Safety Considerations
Please refer to the approved Summary of Product Characteristics (SmPC) for full safety information.
⚠️ Important clinical note: Although structured safety data is unavailable in this evidence pack, digoxin is widely known to have a narrow therapeutic index, with toxicity risk (digitalis toxicity: nausea, arrhythmias, visual disturbances, xanthopsia) even at doses within the therapeutic range. Renal function significantly affects digoxin clearance and dosing. Healthcare professionals should consult the authorised SmPC and current clinical guidelines before considering any off-label use.
Conclusion and Next Steps
Decision: Hold
Rationale: The evidence base for digoxin in Prinzmetal angina is essentially absent — there are no registered clinical trials and only 2 indirectly relevant publications. Furthermore, the known pharmacological profile of digoxin (increased myocardial oxygen demand, narrow therapeutic index) raises mechanistic concerns about its suitability in a vasospastic angina context, where calcium channel blockers and nitrates are the established standard of care.

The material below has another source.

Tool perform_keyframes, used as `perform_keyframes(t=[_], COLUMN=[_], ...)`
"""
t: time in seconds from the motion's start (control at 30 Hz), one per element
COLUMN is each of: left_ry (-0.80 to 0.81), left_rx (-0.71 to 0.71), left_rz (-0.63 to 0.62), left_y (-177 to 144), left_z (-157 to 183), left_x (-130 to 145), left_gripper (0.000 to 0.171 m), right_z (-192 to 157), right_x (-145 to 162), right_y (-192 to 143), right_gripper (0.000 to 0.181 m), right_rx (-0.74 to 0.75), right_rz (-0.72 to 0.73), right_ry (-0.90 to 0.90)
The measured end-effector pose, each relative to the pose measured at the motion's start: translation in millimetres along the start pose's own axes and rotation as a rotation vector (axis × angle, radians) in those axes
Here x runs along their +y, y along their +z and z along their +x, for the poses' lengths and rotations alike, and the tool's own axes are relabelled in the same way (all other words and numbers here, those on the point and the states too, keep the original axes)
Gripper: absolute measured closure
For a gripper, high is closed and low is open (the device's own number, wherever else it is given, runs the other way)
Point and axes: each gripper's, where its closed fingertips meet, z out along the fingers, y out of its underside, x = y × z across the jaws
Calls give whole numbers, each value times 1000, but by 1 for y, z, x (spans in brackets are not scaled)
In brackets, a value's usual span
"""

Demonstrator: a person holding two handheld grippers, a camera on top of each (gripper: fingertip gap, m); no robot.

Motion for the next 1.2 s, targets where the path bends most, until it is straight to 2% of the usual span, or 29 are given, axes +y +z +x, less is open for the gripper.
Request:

To proceed, the following is needed:
- Obtain and review the full SmPC / product monograph for digoxin to assess contraindications and warnings specific to ischaemic heart disease
- Clarify Danish market authorisation status directly with Lægemiddelstyrelsen and the EMA
- Retrieve and populate the mechanism of action (MOA) data from DrugBank (DB00390) to enable a structured mechanistic analysis
- Conduct a targeted literature review specifically examining digoxin and coronary vasomotor regulation or vasospasm
- Determine whether any preclinical or mechanistic studies exist linking cardiac glycosides to coronary artery spasm pathways before progressing to a Phase 2/3 evidence assessment
This report is generated for research reference purposes only and does not constitute medical advice. Drug repurposing candidates require clinical validation before any therapeutic application.
Disclaimer
This content is for research purposes only and does not constitute medical advice. Clinical validation is required before any clinical application.